§ WHAT TO DO
Your task is to retype, word for word, the lines from the start of the data through the line holding "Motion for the". Do not include the pictures.

§ PROVIDED DATA
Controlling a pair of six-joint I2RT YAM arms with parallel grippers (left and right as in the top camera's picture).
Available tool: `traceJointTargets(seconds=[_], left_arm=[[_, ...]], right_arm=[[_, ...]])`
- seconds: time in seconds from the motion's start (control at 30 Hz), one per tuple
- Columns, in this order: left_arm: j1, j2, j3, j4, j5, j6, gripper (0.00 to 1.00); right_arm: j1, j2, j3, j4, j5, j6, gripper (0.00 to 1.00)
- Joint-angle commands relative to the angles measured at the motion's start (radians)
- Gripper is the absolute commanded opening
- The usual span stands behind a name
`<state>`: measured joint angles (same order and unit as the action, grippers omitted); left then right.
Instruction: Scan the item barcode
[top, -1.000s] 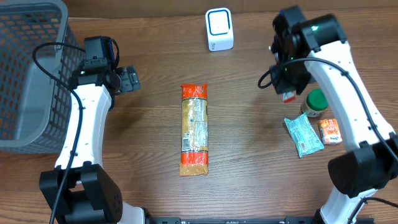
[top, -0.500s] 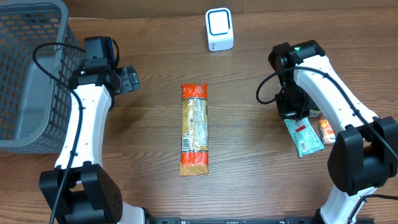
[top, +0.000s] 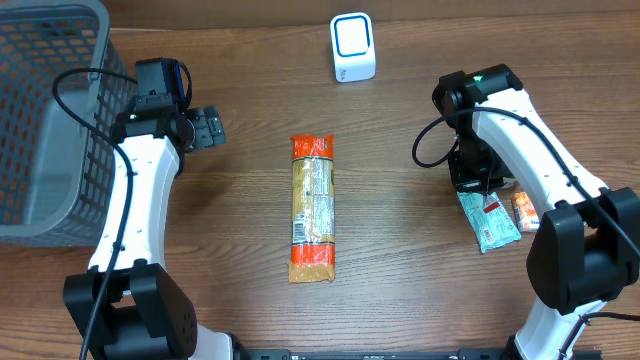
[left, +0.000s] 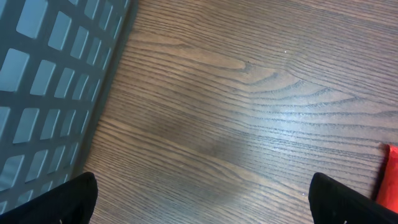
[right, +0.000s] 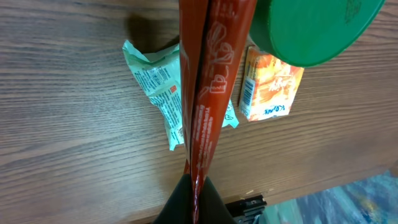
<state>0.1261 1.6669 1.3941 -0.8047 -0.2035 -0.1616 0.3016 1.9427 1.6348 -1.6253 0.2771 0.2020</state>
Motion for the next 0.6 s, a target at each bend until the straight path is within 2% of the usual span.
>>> traceJointTargets(seconds=[0.0, 0.57], left_arm=[[-0.002, 0.001, 0.016, 0.0, -0.006, -0.003, 1.0], [-0.002, 0.001, 0.016, 0.0, -0.006, -0.003, 1.0]], right_arm=[[-0.004, -0.011, 0.0, -0.002, 0.019, 0.007, 0.04], [-0.006, -0.011, 0.0, -0.005, 0.022, -0.024, 0.07]])
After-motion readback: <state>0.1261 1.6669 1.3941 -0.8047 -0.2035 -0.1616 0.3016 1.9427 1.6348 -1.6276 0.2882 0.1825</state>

§ TASK RESULT
Controlling a pair of six-joint I2RT YAM arms with parallel grippers (left and right as in the top camera's picture).
Available tool: `traceJointTargets(seconds=[_], left_arm=[[_, ...]], right_arm=[[_, ...]])`
- seconds: time in seconds from the motion's start (control at 30 Hz), one per tuple
- Columns, in this order: left_arm: j1, j2, j3, j4, j5, j6, gripper (0.00 to 1.00); right_arm: j1, j2, j3, j4, j5, j6, gripper (0.00 to 1.00)
- Joint-angle commands relative to the angles measured at the motion's start (radians)
- Gripper is the absolute commanded opening
- The usual span stands behind a name
`<state>`: measured joint angles (same order and unit as the action, grippers omitted); left then right.
Instruction: Scan the item barcode
[top, -1.000s] 
[top, -0.500s] 
[top, +0.000s] 
[left, +0.000s] 
[right, +0.000s] 
<state>0.1261 1.6669 1.3941 -0.8047 -0.2035 -0.1616 0.3016 1.9427 1.6348 -1.6253 0.2771 0.2020</state>
Motion for the next 0.6 s, a target at each bend until the straight path is within 2% of the usual span.

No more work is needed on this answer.